╔══

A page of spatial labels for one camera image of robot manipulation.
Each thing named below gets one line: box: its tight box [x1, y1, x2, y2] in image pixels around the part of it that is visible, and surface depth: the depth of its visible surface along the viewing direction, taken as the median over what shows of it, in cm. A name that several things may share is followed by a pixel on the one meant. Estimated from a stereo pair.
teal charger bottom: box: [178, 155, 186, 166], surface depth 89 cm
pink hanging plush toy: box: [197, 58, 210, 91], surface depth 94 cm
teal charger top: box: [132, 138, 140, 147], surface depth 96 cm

╚══

> [TASK DIRECTIONS]:
Your reply should be all of the data, returned exactly.

> [TASK RESULT]:
A page of spatial labels for one camera image of robot manipulation.
Each thing named below gets one line: box: its tight box [x1, y1, x2, y2] in image pixels around the part of it that is visible, and surface depth: the depth of its visible surface along the viewing direction, taken as the median over what shows of it, in cm. A name that several things may share is followed by a pixel on the one meant. Estimated from a stereo pair.
teal charger bottom: box: [178, 155, 186, 166], surface depth 89 cm
pink hanging plush toy: box: [197, 58, 210, 91], surface depth 94 cm
teal charger top: box: [132, 138, 140, 147], surface depth 96 cm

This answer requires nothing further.